> **Task to complete**: What you return should be the complete data below, word for word, with no pictures in it.

> **Provided data**:
§

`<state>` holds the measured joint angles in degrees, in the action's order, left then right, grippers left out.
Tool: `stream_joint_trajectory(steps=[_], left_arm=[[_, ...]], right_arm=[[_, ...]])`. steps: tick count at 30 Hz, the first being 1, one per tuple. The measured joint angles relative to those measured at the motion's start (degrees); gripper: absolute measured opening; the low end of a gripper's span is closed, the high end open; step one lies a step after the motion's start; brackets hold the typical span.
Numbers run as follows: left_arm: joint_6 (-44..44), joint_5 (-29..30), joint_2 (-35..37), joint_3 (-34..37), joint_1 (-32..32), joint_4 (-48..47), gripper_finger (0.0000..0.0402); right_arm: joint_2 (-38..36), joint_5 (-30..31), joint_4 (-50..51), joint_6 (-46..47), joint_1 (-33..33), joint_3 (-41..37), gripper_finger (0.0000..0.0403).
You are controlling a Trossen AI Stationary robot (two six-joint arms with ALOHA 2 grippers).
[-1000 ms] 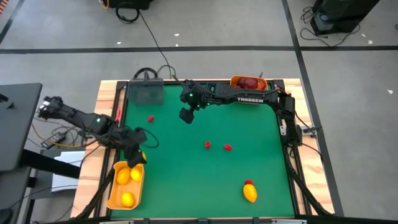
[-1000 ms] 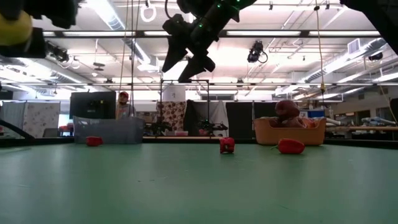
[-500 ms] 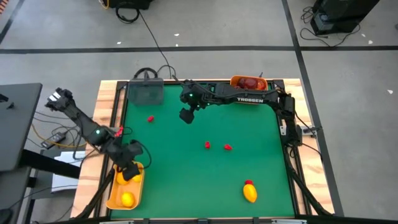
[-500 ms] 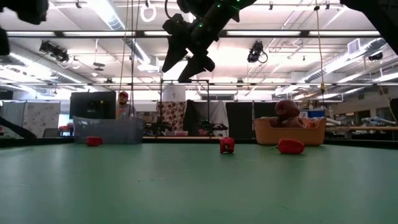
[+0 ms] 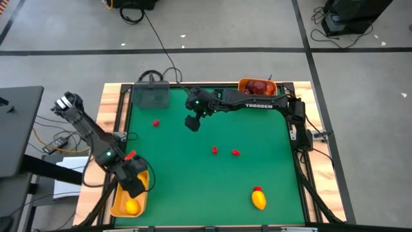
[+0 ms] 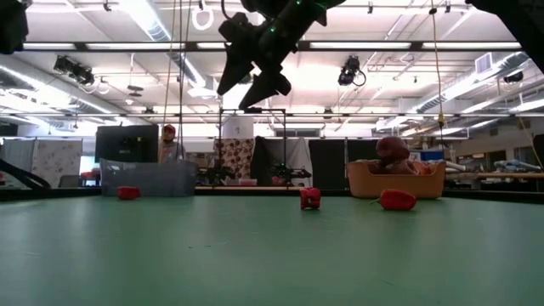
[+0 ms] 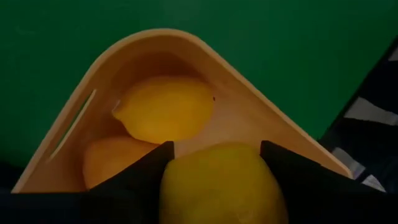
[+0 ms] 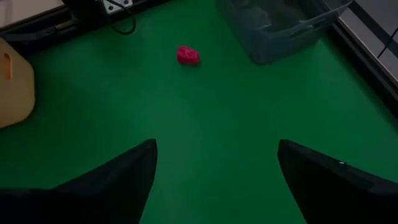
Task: Sort produce into baskets
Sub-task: Put the lemon into the yellow bin, then put the top left red chili pepper into the black bin
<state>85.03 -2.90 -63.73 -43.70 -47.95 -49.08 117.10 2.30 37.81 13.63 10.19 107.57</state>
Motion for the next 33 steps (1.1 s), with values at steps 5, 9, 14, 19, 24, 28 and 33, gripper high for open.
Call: stream_joint_trajectory(steps=[5,9,14,19,24,28,33], left_arm=[[2.7,0.2,-1.5,0.0,-1.4,0.0,0.0288],[4.5,0.3,-1.6,0.0,-1.7,0.0,0.0308],[7.1,1.1,-1.0,0.0,-1.7,0.0,0.0311],[7.6,2.7,2.4,0.0,-0.1,-0.6,0.0311],[7.5,7.9,8.7,-0.7,4.2,-4.9,0.0311],[6.2,18.6,12.5,-4.5,9.9,-13.9,0.0298],[-0.2,26.3,12.9,-6.9,19.2,-26.0,0.0264]], right_arm=[[0.0,-0.4,0.0,-0.1,-0.1,0.0,0.0345],[0.0,-1.7,0.3,0.4,0.0,0.0,0.0345],[0.0,-2.1,1.8,0.8,-0.4,0.0,0.0345],[-0.3,-1.4,5.4,-1.2,-0.9,0.0,0.0345],[-1.5,0.6,10.5,-1.2,-0.9,0.0,0.0345],[-2.5,1.0,13.4,-2.5,-0.9,0.0,0.0345],[-3.4,0.7,15.8,-3.8,-1.0,0.0,0.0345]])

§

> **Result for this task**:
`<state>` holds the measured joint angles in degrees, in the action's order, left then right, grippers left out.
Tool: `stream_joint_trajectory(steps=[_], left_arm=[[_, ...]], right_arm=[[_, ...]])`. steps: tick count at 30 Hz, the first being 1, one per tuple. The measured joint angles relative to those measured at the motion's start (degrees); gripper: absolute measured opening; the low end of a gripper's span is closed, the high end open; step one lies a step after the motion's start; brackets hold the typical span.
Numbers run as follows: left_arm: joint_6 (-44..44), joint_5 (-29..30), joint_2 (-35..37), joint_3 (-34..37), joint_1 (-32..32), joint_4 (-48..47), gripper_finger (0.0000..0.0402); right_arm: joint_2 (-38..36), joint_5 (-30..31), joint_4 (-50..51), joint_6 (-46..47), joint_1 (-33..33), joint_3 (-41..37), gripper_finger (0.0000..0.0403).
You are controlling a Trossen AI Stationary robot (two six-joint arms with ALOHA 2 grippers).
[-1000 ms] 
[-1000 ms] 
[-500 ms] 
[-500 ms] 
[+0 ms] 
[+0 ms] 
[+0 ms] 
[+0 ms] 
Task: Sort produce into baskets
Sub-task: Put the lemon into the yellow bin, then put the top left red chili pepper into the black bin
<state>85.03 -2.90 -63.73 -43.70 -47.95 -49.08 117.10 2.30 37.81 13.63 10.19 107.57</state>
Motion for the next 33 steps (1.1 s), with values at steps 5, 9, 14, 19, 24, 28 and 33, gripper high for open.
Call: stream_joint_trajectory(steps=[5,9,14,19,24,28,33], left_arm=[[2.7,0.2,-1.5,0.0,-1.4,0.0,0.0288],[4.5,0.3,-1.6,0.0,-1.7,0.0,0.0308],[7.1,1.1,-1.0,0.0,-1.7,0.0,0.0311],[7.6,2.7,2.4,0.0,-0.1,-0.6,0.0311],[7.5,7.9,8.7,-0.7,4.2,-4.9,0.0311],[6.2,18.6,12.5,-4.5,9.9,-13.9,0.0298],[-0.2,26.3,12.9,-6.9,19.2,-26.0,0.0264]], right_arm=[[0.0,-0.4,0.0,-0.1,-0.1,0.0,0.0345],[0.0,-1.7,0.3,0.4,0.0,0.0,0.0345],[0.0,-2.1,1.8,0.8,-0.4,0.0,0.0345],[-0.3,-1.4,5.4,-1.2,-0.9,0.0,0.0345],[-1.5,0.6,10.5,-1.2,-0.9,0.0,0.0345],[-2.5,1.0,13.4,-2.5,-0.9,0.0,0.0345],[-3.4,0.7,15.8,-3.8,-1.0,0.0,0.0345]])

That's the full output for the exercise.